Well, I hooked up the boiler, and ran the pipes and connections as per the manual. The ash cone was sealed up, I taped around the auger tube and the flap, and have done everything I could to make sure all is air tight. I have a co detector by the boiler, and on every level of the house. Safety is paramount to me.

I lit paper, to check where smoke was coming from. It comes out of the front flap, and came out the auger cover, but I taped it up.

I have a manometer. My chimney pulls between .03 and .04 max with a low of .02 at idle. This is measured from the barometric damper. I have a clay circular chimney that goes up around 28' or so, and even added an extension with a cap. I sealed the clean out door, and taped around the door as well.

The first time I smelled it, I shut down the boiler. The co indicator indicated 0. I added the chimney extension, and re sealed the chimney with furnace cement. The draft did improve during this last round. So I decided to try again. Still a smell, so again I shut it down.

When I stick my hand inside the boiler while it is off, I could feel the air being drawn from the fire chamber. I stuck the manometer by the exhaust hole in the back of the fire chamber and around it to measure over fire draft. The reading is very slight. I feel it should be at least .01 to .02. There is around a 9' run of exhaust pipe to the chimney breech and it pitches upward. The inside diameter of the clay lined chimney is almost 8". Even the manual says that the length to the chimney shouldn't matter.

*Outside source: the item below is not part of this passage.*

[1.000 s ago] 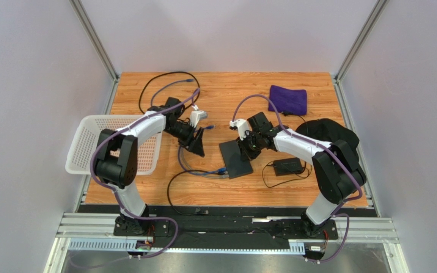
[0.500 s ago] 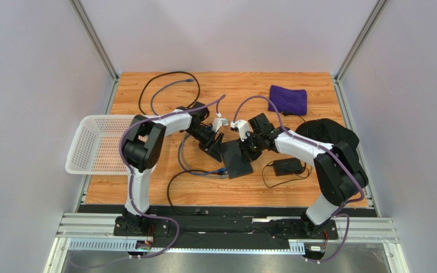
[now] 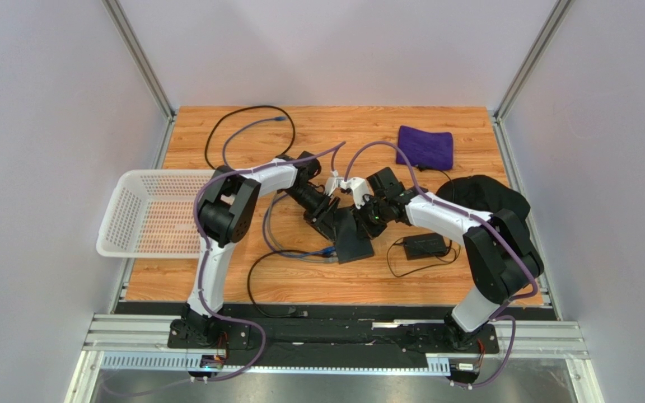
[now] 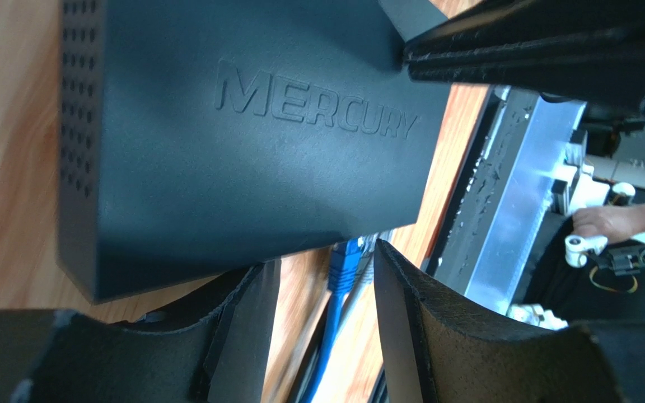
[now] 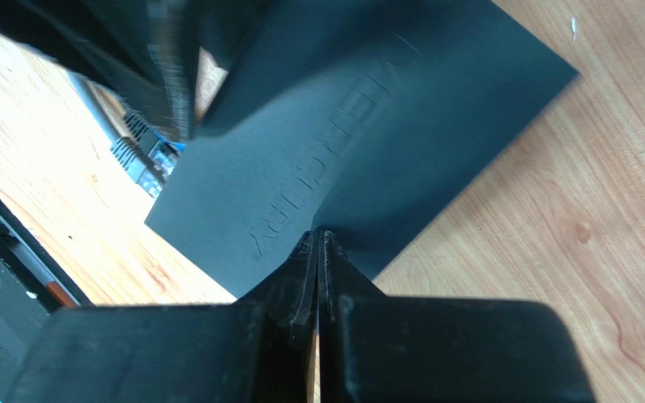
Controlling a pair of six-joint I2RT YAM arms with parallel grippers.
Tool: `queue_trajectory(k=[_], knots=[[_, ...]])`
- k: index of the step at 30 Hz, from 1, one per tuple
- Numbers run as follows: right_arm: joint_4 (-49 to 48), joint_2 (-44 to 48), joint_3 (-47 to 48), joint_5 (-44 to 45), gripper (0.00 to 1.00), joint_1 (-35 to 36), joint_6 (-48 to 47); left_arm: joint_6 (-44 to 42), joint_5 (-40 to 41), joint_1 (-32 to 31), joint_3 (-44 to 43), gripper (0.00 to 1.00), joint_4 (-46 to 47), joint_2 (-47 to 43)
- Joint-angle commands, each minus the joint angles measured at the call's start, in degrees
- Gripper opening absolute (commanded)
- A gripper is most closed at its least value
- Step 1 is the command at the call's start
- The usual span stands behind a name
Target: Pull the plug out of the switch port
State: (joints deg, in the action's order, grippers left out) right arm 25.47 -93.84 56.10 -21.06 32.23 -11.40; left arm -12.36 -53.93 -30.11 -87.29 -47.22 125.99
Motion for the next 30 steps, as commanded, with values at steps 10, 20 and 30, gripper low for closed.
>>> queue_trajectory(k=[10, 20, 30], knots=[[2.8, 2.0, -2.7, 2.3, 0.0, 0.4, -1.1, 1.2, -5.0, 0.6, -12.6, 0.57, -2.3, 5.2], [2.7, 0.2, -1.8, 1.8, 0.0, 0.4, -0.9, -1.2, -3.1, -0.1, -5.8, 0.54, -0.1, 3.9], [2.3, 0.9, -2.5, 2.0, 0.0, 0.3, -0.8, -1.7, 0.2, -1.6, -5.7, 0.44, -0.2, 5.8]])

The boiler is clean, there is no blockage in the cone, or flue, nor the chimney. I was thinking of running 6" triple wall up through the roof. But before wasting any more money, I have to make sure it is going to work, and I don't have to worry about any gases leaking into the house. That just shouldn't be. I've worked with large hand fired coal boilers, and never had a smell in the boiler room when the fire was roaring or banked. So there is no "there may be a little smell"... There shouldn't be at all.

So it seems to me the run might be too long, and the draft isn't sufficient enough. If I run the dura vent it, the pipe can be located right near the boiler, with a tee and one elbow. The only thing is, will 6" work with the AA-260? Or do I have to use 6" and then go to 8"? Dura vent says the chimney should match the outlet, so that would be 6".

I'm at a loss, and would really like to have my boiler back in action, and not wind up rigging it out of the basement. Thanks for all your help through this install all. :)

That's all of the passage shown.